6. Safety problems particular to Mount Prospect Park The site violates Hawk’s Skatepark Project’s own manual that emphasizes clear sightlines from the street through the facility, “to minimize antisocial behavior” and avert “significant delinquency.” But Mount Prospect Park is secluded, set on a steep, wooded hill – with no sightlines from the street. And there are other safety problems with the site, like the danger of skaters “hill bombing” down the park’s ramp entrance into people with strollers, mobility aids, walking dogs – and then into the busy botanic garden entrance, and traffic on Eastern Parkway. The steep granite steps and rails at the second entrance also empty into Eastern Parkway traffic. And Mount Prospect Park is full of decades-old oak trees that shed thousands of acorns — dangerous “stop rocks” and “danger pebbles” that send skaters flying when a wheel hits.
7. No community site consultation!
8. What about race? District 39 voted for a skate facility in its “participatory budgeting” during the pandemic. By latest Census numbers, according to The City, District 39 is 6% Black. District 35 never voted on this skate project, is 35% Black, has regularly hosted Black Lives Matter protests and rallies in front of the park – and is having its green park space paved. Losing a green “cooling island” for another “heat island” is bad news for neighborhood health, and NYC’s acclaimed WE ACT for Environmental Justice and NYC-EJA have been pointing out for years the systemic reasons that Black and Brown people suffer the worst from urban heat and heat islands from paving. The plan creates an urban climate problem and an environmental justice problem.
9. Don’t pave over historic green park space! Mount Prospect Park is officially eligible for the National Register of Historic Places, as a preserved WPA-era park especially designed for “quiet recreation,” between the library and botanic garden. It still serves that key purpose for everyone — including for our elders, our very youngest, people with disabilities (including neurodiverse people).
10. Limits how people now enjoy the park 40,000 square feet covers more than 8 pro basketball courts.
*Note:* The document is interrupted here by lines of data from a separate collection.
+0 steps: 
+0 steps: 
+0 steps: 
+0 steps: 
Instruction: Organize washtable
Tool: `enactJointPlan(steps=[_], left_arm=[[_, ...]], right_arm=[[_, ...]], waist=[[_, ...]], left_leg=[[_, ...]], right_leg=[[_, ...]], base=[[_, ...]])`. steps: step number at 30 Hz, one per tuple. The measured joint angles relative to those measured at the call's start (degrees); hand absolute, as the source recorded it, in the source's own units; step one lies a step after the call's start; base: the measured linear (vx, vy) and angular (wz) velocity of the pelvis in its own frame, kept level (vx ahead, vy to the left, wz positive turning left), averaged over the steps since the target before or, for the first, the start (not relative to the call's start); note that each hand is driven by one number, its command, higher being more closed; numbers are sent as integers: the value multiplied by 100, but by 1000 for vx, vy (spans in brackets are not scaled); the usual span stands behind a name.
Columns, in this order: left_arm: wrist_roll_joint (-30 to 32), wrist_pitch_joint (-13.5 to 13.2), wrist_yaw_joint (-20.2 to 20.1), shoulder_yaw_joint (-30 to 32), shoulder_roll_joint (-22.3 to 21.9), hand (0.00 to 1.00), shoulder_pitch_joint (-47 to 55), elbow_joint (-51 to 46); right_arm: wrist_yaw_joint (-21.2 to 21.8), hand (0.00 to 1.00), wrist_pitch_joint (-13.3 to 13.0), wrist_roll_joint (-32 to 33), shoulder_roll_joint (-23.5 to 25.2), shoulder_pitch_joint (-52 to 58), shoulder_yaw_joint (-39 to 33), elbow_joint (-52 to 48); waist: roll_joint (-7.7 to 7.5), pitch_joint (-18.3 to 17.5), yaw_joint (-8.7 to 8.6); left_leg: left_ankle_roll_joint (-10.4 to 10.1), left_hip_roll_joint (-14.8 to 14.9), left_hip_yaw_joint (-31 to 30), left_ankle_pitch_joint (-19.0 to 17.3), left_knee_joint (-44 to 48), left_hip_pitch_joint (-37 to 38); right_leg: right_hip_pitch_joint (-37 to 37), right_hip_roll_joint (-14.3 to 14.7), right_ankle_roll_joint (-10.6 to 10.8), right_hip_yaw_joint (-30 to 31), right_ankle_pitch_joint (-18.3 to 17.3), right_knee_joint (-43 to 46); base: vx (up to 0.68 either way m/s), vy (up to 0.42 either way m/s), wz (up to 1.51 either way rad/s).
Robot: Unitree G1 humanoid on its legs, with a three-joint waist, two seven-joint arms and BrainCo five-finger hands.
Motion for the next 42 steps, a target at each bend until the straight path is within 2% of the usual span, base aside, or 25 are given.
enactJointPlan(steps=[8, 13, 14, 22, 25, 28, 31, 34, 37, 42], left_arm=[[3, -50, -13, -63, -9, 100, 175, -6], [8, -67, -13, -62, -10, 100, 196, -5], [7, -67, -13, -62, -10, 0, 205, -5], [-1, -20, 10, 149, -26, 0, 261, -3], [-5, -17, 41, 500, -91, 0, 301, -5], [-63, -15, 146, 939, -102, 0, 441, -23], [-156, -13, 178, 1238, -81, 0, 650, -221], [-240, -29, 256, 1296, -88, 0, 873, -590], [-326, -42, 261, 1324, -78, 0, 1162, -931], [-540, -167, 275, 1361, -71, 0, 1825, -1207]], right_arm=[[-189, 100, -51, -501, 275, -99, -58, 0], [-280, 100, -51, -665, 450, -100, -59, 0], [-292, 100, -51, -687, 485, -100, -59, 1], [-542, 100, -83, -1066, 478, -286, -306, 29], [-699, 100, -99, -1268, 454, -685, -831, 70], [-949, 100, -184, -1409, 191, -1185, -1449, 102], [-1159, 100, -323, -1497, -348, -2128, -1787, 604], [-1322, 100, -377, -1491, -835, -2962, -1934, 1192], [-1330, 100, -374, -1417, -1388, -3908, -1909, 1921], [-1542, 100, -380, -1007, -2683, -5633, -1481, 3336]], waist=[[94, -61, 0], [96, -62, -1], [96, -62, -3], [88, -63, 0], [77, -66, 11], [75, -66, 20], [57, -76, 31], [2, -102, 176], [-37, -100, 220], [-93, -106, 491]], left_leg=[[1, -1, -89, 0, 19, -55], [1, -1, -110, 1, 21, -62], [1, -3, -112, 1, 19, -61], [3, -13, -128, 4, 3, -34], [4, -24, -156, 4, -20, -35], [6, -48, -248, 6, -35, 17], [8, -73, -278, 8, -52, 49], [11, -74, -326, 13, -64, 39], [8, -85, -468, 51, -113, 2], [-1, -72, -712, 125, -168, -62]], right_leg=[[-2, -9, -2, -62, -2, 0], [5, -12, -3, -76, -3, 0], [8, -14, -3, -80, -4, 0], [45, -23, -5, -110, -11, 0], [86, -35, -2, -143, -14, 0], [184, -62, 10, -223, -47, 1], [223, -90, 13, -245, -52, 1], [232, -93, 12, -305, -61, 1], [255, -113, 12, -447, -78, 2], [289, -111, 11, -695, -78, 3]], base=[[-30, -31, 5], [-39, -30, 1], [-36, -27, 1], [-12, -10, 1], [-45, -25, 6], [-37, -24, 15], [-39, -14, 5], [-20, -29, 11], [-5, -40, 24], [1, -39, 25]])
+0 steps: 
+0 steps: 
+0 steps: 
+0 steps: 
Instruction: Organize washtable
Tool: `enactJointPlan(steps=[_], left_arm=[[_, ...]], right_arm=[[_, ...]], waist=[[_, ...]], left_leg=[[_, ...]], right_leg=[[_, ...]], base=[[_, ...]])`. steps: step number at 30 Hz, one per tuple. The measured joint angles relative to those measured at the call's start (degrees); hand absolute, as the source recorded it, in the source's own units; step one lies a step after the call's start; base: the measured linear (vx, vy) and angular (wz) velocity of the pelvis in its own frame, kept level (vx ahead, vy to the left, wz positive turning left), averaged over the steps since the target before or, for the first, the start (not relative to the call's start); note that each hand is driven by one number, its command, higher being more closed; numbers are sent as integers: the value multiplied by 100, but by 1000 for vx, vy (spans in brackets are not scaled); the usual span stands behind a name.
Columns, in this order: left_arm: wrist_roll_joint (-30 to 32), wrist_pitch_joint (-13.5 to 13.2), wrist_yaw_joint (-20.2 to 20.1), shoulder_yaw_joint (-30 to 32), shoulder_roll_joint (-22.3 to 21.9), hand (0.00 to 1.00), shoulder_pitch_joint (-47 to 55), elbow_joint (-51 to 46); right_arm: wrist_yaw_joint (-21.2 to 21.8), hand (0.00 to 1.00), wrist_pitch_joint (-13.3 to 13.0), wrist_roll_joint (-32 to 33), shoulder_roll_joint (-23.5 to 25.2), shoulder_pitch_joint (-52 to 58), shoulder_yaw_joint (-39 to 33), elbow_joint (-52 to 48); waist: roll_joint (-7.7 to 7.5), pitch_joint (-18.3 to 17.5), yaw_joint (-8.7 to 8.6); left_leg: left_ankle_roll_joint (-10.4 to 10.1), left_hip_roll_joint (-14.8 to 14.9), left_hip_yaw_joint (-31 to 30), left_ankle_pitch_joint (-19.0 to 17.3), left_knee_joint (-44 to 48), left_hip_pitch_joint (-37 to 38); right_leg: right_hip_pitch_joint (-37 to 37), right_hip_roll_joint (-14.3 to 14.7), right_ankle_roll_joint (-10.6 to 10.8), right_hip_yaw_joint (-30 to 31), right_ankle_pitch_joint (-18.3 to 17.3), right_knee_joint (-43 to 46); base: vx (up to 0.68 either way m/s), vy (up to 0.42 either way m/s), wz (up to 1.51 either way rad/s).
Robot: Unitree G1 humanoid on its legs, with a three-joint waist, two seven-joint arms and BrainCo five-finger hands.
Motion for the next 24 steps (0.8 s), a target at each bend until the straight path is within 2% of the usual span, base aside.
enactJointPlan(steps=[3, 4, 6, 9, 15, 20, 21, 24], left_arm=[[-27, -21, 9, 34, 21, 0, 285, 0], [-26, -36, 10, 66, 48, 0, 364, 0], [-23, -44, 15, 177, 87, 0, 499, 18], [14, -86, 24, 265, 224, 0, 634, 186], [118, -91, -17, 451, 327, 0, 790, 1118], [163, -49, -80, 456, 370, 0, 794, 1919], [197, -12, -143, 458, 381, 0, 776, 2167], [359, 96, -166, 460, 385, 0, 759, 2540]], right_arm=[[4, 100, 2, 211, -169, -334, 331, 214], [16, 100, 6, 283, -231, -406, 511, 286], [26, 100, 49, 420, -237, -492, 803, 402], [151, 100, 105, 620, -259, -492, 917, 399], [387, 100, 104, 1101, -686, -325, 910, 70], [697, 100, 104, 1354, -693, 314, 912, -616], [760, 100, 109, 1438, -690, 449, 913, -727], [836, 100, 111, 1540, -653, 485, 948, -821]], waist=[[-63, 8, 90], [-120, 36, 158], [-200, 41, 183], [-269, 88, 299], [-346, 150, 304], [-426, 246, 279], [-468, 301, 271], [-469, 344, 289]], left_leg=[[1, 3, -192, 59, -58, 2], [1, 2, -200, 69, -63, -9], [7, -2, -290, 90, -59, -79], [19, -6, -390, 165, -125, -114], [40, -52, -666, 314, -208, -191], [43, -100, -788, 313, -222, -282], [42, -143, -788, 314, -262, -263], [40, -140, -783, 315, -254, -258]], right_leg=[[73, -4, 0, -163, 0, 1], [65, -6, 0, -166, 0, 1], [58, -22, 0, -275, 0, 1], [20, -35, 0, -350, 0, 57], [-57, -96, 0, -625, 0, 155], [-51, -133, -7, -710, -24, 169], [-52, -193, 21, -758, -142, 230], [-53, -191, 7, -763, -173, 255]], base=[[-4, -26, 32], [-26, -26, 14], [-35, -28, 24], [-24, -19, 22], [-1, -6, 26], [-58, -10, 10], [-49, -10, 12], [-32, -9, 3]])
It takes over green, free, flexible space now open to all, paving most of it for a narrow band of specialized uses that require purchasing equipment. It will inhibit current uses of the park. For example, park-goers with dogs report their pets react badly to skateboards. No matter where in the park such a huge sports complex is situated, it will limit the shaded areas and playing fields daycares and school groups and summer camps and soccer players now share for flexible use.
If we need more skate space, build on already-paved areas –
and make this a project where everybody wins!